_Action item_
Only the lines with "camera" in the entries below belong in the answer; please copy them.

_Provided entries_
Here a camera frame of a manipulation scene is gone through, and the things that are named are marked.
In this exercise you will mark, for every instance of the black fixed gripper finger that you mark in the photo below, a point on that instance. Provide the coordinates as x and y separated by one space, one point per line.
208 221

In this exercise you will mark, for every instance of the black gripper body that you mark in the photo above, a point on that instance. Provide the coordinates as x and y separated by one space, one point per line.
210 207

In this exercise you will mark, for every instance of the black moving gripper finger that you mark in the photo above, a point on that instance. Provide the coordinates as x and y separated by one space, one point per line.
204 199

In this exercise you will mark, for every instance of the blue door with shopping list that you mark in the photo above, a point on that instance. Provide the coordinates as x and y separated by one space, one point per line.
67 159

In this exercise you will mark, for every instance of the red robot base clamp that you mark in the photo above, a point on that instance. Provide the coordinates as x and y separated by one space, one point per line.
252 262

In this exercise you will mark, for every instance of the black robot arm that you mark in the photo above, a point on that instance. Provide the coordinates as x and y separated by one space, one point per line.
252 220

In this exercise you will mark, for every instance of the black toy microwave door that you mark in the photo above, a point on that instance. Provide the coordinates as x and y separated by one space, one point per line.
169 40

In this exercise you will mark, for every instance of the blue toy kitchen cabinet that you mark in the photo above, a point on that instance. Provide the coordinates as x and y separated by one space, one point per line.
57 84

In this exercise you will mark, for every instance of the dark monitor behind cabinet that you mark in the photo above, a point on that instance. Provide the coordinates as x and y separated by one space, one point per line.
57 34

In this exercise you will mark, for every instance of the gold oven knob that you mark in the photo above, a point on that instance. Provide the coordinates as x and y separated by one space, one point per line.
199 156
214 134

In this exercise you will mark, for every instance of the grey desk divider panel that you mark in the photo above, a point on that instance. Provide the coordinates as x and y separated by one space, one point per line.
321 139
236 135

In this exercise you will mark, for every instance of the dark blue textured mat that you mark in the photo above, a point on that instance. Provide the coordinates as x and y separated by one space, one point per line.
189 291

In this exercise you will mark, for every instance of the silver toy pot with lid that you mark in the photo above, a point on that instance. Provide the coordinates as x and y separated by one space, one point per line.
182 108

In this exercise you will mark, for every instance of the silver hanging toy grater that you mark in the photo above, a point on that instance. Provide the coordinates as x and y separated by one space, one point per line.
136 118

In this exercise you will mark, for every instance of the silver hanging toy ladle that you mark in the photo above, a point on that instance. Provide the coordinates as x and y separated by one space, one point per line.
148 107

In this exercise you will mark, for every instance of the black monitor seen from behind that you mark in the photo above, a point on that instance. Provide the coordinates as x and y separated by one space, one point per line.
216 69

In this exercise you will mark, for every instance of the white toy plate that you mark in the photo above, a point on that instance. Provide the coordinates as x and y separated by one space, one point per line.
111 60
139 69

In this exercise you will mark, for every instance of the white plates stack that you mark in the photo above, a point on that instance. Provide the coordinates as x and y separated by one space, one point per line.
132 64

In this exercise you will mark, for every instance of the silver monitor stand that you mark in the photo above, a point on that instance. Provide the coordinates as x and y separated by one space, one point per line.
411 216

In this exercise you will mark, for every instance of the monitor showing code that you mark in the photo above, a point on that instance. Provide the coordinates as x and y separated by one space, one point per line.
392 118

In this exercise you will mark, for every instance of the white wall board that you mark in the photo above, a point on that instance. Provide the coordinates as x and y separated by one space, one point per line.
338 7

* * *

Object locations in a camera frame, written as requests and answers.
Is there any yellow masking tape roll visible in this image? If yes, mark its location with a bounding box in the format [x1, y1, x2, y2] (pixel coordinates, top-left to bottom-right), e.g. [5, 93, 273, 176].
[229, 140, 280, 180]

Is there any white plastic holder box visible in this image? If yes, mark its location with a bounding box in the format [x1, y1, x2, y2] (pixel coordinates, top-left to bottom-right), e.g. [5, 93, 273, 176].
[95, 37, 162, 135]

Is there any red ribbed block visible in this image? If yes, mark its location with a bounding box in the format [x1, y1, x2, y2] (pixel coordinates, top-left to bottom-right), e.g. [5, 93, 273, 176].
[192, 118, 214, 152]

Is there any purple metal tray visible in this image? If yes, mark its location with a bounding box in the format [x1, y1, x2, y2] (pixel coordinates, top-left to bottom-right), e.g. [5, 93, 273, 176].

==

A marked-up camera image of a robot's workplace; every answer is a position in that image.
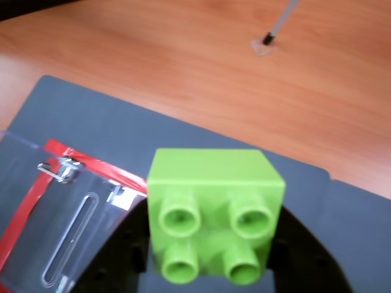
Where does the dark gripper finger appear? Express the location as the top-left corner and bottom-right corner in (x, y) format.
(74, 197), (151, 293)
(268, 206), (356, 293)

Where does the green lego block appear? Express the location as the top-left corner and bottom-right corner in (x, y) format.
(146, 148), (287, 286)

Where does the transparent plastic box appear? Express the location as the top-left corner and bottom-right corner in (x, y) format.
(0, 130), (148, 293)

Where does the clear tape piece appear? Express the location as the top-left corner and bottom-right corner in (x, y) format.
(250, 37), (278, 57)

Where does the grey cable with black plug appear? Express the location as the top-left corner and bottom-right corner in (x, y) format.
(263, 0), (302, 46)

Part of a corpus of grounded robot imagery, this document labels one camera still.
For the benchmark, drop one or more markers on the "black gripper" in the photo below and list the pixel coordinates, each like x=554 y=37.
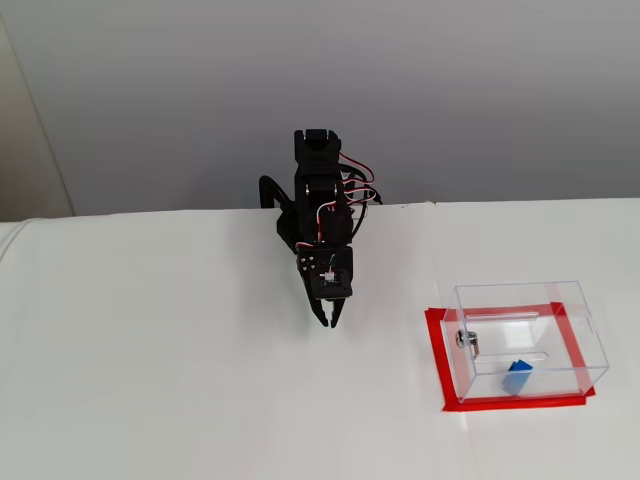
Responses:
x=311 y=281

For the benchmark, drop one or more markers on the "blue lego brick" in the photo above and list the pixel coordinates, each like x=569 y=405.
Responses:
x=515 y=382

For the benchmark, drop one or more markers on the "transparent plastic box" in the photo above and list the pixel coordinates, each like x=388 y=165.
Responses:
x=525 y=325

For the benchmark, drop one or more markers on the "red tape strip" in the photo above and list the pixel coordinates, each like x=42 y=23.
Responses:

_Solution to the problem_
Here a camera frame of a manipulation scene is gone through, and the things that are named are marked.
Object locations in a camera frame, written as requests and answers.
A marked-up camera image of a robot's workplace; every answer is a position in that image.
Part of a corpus of grounded robot imagery, this document labels one camera still.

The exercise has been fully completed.